* [EXERCISE REQUIREMENTS]: Copy exactly the run of lines that begins at the line with "Tag one or more points on the green chopstick" and ends at the final line of the entries.

------------------------------------------------------------------------

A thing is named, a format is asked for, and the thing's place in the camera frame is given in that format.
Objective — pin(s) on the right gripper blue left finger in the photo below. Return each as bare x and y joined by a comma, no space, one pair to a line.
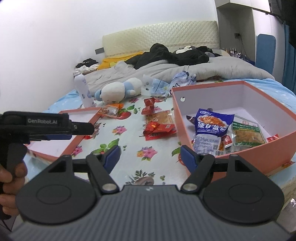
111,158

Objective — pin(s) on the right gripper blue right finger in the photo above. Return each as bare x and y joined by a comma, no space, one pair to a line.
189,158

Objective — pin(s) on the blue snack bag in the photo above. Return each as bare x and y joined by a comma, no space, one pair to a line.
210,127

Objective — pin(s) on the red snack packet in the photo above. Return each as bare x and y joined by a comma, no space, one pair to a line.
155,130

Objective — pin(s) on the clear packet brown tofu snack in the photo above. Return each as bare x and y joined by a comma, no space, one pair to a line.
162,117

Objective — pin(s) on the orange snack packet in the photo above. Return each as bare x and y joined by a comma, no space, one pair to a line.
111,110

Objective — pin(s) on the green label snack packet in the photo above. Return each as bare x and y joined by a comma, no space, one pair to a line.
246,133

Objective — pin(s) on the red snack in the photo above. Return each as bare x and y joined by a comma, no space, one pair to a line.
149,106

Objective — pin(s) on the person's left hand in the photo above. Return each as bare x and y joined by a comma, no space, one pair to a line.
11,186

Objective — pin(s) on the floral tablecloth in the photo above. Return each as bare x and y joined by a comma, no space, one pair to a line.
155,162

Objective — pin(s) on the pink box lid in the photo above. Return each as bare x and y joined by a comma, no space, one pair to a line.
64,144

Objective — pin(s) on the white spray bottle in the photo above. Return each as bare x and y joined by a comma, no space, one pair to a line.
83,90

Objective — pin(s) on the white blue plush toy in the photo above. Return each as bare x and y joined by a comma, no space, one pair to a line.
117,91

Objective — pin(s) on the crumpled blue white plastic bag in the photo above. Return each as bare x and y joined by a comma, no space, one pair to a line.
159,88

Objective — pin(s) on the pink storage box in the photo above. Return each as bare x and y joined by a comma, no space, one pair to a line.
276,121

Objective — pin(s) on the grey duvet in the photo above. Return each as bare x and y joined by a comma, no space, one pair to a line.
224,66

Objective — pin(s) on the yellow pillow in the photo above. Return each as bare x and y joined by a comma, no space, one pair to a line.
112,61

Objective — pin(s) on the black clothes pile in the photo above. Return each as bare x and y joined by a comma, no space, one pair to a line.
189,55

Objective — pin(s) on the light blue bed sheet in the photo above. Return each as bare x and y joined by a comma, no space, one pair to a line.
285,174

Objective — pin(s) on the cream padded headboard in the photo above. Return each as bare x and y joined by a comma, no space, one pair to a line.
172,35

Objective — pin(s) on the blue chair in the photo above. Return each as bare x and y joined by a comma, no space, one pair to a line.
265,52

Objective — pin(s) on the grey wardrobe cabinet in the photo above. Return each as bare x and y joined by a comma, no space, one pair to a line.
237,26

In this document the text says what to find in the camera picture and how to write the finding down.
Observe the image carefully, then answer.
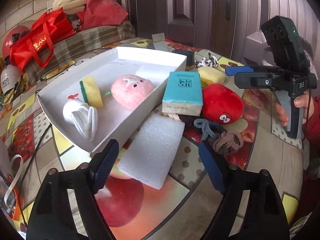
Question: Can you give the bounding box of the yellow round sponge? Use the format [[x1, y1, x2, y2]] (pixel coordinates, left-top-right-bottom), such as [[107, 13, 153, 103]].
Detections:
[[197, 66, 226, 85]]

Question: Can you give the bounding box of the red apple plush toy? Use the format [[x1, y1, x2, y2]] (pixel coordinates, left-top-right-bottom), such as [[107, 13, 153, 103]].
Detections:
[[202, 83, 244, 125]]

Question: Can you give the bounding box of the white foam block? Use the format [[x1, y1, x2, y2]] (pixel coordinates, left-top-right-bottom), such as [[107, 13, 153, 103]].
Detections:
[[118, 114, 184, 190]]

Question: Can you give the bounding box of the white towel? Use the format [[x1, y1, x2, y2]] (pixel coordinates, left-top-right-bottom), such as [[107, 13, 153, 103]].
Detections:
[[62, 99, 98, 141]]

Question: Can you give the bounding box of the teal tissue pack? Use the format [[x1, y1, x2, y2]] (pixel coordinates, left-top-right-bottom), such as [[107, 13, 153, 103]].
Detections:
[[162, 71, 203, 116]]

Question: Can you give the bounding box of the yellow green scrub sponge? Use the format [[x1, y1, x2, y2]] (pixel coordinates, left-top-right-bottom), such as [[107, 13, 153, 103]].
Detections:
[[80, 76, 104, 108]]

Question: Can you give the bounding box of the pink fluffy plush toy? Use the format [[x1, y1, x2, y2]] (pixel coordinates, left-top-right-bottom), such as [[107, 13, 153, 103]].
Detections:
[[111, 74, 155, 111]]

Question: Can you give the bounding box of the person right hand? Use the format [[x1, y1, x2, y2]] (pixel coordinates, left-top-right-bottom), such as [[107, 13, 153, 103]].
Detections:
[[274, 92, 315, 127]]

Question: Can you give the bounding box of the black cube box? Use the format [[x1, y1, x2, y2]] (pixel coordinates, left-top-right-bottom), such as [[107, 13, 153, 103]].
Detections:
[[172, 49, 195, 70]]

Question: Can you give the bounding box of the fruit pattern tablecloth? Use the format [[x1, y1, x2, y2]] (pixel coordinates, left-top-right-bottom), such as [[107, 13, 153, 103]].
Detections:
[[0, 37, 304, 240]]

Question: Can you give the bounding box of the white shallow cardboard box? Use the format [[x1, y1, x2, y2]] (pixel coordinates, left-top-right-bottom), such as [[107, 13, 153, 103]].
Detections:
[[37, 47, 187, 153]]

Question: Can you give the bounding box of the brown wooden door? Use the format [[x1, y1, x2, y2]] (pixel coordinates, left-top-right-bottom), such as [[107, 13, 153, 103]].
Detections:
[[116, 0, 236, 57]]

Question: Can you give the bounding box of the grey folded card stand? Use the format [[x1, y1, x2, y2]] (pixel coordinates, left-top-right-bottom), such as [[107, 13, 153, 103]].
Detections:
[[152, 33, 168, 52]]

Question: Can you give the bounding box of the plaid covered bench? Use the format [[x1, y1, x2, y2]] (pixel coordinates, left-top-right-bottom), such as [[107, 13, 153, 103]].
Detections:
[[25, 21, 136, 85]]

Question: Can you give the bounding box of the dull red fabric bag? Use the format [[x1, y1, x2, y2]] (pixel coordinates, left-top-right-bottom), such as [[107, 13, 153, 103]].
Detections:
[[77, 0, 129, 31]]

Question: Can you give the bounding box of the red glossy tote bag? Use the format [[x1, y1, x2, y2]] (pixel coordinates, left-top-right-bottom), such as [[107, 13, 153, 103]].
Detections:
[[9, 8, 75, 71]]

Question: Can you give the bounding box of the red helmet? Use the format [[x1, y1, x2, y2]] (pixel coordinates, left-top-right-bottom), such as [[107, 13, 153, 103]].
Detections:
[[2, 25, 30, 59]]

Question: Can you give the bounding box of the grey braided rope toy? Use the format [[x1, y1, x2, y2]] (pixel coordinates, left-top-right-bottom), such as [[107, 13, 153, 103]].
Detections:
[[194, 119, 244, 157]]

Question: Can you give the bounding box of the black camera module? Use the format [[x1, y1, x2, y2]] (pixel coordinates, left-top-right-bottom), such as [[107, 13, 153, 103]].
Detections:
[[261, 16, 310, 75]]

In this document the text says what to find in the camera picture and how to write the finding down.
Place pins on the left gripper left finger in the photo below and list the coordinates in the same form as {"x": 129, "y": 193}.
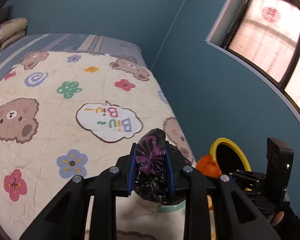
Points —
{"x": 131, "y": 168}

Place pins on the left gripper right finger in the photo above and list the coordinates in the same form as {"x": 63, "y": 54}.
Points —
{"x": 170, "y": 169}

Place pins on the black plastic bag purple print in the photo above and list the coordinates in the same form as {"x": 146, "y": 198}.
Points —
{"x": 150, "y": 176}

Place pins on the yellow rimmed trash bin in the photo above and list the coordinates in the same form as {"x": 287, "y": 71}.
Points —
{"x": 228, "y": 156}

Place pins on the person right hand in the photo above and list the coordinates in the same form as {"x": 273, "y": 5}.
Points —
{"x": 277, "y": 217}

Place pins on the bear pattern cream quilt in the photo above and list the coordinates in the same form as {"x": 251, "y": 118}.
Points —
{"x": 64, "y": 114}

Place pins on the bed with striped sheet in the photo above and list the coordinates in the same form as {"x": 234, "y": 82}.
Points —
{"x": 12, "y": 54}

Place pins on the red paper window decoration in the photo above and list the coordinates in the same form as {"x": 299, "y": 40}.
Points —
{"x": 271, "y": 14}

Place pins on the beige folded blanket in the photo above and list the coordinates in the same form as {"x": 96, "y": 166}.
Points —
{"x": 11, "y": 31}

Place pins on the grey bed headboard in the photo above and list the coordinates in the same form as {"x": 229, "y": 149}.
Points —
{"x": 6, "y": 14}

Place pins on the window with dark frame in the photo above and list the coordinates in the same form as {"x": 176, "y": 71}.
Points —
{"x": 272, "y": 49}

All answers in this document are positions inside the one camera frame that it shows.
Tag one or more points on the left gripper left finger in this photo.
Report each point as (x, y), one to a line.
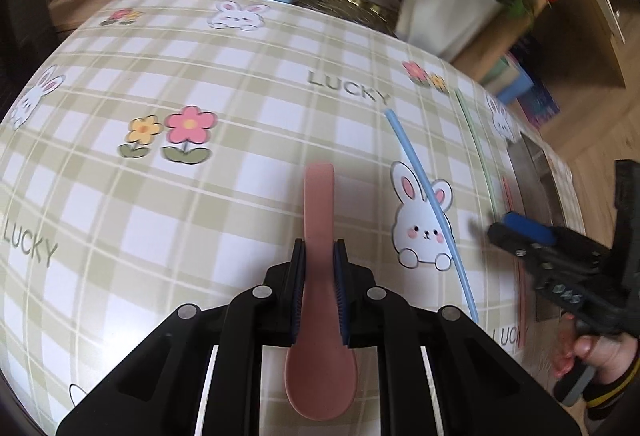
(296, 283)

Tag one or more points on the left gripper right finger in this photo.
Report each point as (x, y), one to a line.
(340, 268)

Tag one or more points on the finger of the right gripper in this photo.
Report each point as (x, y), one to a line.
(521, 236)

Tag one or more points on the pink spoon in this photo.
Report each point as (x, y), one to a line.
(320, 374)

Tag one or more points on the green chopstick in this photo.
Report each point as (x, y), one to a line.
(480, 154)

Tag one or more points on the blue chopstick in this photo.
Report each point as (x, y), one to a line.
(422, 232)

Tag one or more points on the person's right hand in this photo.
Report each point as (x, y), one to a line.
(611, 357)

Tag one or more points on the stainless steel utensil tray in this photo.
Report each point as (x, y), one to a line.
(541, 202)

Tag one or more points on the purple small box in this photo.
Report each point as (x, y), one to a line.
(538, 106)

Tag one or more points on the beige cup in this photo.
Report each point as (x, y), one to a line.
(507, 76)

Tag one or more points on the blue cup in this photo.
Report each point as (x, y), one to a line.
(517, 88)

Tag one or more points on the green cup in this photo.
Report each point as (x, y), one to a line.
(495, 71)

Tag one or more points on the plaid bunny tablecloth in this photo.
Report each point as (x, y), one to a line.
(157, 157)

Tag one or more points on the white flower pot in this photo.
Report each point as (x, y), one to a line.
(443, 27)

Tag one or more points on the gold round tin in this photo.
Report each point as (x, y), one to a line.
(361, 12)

------------------------------------------------------------------------

* [TASK SOLUTION]:
Tag one or more points on the green chopstick in this photo.
Report each point as (x, y), one to a line.
(480, 154)

Tag one or more points on the blue chopstick in this photo.
Report each point as (x, y), one to a line.
(422, 232)

Tag one or more points on the person's right hand in this photo.
Report each point as (x, y), one to a line.
(611, 357)

Tag one or more points on the stainless steel utensil tray in this photo.
Report each point as (x, y), one to a line.
(541, 202)

Tag one or more points on the purple small box in this photo.
Report each point as (x, y), one to a line.
(538, 106)

Tag one or more points on the beige cup in this photo.
Report each point as (x, y), one to a line.
(507, 76)

Tag one or more points on the blue cup in this photo.
Report each point as (x, y), one to a line.
(517, 88)

Tag one or more points on the green cup in this photo.
Report each point as (x, y), one to a line.
(495, 71)

Tag one or more points on the plaid bunny tablecloth in this photo.
Report each point as (x, y), one to a line.
(157, 157)

Tag one or more points on the white flower pot in this photo.
Report each point as (x, y), one to a line.
(443, 27)

Tag one or more points on the gold round tin in this photo.
Report each point as (x, y), one to a line.
(361, 12)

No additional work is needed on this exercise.